Exercise
For each line below with the word "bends", write out a copy.

Data records

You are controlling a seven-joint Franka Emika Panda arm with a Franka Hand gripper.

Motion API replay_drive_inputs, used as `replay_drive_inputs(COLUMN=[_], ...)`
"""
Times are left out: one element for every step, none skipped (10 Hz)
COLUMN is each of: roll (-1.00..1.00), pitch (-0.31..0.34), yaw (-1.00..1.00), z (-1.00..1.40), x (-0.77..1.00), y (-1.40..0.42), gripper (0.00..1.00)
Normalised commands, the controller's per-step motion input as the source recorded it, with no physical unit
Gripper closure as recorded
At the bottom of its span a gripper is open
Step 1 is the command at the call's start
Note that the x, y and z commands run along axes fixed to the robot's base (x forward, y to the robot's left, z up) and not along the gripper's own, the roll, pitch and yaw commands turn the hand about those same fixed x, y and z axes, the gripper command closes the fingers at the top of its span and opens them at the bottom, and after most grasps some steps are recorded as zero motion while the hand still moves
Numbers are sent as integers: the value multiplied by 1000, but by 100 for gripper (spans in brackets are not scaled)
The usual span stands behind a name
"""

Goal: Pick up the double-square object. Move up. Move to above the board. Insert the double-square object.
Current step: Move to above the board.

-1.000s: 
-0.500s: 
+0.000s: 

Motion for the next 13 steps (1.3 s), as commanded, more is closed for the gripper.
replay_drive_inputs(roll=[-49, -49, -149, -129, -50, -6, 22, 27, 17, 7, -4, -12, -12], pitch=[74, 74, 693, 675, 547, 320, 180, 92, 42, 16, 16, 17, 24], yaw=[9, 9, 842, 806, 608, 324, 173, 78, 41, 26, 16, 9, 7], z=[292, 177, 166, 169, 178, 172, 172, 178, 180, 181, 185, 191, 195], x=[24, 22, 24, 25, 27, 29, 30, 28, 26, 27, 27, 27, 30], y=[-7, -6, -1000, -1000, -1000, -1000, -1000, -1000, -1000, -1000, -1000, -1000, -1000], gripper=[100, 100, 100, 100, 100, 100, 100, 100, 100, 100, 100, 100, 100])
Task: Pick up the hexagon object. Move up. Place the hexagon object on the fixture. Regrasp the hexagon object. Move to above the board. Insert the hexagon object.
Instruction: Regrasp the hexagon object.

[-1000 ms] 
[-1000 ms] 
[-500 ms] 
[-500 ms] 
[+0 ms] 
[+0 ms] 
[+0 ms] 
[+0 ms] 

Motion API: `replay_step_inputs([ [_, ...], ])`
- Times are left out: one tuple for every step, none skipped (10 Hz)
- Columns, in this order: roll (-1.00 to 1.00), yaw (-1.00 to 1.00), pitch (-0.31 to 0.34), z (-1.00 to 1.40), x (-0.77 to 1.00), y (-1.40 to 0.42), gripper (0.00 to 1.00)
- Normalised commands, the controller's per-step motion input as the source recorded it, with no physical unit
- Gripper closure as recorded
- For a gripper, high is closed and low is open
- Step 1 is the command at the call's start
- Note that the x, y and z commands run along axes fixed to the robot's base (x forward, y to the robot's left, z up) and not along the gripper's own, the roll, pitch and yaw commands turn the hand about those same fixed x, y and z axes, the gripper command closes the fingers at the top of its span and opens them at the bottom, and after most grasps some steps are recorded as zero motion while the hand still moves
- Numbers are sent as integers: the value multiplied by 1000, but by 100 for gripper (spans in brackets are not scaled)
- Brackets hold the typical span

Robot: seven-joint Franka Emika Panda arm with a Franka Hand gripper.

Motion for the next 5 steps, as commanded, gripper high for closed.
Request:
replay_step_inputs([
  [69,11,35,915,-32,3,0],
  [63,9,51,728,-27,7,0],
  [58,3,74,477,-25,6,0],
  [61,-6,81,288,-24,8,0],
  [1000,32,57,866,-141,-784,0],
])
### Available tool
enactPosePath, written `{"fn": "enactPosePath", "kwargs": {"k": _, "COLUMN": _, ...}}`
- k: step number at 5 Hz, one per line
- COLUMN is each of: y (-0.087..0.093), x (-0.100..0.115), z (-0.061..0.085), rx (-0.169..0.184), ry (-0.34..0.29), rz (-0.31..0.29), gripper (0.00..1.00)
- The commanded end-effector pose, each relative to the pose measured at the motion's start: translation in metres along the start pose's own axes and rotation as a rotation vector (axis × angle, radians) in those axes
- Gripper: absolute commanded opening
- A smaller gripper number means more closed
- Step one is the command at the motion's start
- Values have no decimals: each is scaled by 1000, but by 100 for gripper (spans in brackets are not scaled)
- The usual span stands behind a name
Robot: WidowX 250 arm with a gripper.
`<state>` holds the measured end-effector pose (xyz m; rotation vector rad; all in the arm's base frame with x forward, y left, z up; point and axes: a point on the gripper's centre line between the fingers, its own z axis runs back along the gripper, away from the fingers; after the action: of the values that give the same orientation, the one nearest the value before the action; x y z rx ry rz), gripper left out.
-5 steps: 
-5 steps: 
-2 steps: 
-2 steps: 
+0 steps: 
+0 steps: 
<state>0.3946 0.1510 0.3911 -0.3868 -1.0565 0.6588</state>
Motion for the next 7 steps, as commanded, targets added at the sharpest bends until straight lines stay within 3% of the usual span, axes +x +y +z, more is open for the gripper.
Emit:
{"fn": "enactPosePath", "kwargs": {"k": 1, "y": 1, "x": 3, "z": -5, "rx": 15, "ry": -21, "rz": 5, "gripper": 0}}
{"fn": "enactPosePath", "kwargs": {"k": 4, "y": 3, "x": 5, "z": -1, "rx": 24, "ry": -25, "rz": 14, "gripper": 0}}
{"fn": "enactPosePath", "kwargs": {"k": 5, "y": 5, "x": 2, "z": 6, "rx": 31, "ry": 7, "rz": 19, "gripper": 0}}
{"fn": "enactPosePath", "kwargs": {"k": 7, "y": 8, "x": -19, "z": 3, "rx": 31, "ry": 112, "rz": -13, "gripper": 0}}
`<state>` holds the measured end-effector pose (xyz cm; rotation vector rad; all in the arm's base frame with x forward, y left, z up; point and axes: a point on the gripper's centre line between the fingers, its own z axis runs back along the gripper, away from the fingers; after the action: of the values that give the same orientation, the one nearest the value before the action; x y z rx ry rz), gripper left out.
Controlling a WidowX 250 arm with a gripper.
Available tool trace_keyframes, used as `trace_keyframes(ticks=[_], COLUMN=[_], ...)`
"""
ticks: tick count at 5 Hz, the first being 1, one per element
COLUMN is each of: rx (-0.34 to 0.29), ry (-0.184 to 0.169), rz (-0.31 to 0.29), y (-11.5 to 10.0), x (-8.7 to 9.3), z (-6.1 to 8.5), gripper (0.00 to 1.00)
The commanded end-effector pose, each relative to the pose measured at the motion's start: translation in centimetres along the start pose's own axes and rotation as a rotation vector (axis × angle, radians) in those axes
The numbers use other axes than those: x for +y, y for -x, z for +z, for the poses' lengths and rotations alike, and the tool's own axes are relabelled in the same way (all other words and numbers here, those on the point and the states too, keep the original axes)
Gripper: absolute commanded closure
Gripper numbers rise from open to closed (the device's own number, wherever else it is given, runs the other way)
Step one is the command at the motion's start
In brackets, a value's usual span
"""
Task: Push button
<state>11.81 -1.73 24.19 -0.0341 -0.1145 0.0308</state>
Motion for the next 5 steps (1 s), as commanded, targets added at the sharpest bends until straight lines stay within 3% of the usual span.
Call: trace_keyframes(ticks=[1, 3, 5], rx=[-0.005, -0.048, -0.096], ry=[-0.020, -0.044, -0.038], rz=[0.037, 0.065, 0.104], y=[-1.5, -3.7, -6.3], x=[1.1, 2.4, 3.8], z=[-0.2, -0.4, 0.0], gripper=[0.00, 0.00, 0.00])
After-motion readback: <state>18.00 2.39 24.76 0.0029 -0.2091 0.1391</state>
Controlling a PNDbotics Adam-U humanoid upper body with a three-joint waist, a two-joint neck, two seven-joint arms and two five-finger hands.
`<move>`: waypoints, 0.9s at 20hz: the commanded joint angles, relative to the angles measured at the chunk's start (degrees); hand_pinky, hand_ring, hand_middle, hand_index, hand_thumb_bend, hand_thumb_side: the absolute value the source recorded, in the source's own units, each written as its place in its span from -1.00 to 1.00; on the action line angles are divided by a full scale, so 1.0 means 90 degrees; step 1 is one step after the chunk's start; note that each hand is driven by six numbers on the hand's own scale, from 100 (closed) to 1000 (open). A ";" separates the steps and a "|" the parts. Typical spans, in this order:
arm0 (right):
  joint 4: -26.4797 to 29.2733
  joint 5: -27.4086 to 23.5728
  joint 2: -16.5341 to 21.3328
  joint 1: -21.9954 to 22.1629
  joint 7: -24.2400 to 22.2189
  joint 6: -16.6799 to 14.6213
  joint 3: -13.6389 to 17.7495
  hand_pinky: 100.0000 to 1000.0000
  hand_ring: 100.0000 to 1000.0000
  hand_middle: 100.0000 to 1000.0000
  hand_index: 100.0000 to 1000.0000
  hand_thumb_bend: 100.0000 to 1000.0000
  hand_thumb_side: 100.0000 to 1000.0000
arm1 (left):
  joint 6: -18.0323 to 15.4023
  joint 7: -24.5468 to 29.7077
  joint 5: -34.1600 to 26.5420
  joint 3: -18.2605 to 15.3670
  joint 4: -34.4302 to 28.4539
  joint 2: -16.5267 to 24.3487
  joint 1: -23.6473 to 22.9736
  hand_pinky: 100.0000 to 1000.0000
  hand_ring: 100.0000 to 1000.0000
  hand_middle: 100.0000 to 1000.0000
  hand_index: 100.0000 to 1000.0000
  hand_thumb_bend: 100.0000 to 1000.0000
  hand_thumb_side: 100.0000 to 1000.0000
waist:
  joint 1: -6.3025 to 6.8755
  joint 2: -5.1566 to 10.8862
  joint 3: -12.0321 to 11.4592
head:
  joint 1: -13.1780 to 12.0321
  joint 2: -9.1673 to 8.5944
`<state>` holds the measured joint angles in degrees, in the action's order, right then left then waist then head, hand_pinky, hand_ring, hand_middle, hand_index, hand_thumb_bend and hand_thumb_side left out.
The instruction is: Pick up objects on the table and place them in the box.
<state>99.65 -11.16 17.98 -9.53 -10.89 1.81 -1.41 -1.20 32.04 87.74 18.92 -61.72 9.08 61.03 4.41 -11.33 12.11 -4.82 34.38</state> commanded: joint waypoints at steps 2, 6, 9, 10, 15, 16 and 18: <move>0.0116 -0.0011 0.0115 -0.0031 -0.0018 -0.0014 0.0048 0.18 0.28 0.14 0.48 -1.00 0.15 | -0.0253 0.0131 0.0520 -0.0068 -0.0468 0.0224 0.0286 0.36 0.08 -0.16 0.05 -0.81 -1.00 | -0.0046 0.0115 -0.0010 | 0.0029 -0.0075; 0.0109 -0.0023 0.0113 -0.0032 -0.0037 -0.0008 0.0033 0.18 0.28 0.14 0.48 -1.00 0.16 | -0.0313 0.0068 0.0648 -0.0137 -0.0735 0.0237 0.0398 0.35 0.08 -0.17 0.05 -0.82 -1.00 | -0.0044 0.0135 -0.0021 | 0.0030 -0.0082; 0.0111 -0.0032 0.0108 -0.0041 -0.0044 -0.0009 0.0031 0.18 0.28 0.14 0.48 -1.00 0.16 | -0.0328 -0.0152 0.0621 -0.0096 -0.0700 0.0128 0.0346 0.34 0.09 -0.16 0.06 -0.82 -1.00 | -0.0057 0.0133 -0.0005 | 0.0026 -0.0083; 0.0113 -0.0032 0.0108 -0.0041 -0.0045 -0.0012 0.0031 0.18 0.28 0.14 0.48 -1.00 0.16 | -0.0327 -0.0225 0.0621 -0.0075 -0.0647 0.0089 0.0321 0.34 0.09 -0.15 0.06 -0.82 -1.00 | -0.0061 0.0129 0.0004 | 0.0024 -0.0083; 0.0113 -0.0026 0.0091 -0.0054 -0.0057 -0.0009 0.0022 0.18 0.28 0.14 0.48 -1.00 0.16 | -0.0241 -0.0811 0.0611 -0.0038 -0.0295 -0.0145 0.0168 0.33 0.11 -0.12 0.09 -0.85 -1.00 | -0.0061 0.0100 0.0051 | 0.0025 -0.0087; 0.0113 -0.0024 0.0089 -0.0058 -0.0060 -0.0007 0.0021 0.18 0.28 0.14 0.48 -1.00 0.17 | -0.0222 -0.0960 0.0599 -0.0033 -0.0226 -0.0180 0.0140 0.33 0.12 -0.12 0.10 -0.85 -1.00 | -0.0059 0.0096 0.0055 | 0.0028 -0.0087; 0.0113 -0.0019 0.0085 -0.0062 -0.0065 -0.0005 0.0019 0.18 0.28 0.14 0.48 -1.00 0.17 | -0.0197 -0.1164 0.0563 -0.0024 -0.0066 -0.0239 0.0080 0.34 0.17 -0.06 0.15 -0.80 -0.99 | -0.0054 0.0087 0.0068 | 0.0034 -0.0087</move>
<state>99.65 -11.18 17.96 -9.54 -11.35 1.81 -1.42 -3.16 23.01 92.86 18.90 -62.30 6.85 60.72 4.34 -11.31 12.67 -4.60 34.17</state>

Response below
Motion for the next 7 steps, as commanded, targets added at the sharpest bends until straight lines stay within 3% of the usual span, axes +x +y +z, more is open for the gripper.
Motion for the next 5 steps (1 s), as commanded, targets added at the sharpest bends until straight lines stay within 3% of the usual span.

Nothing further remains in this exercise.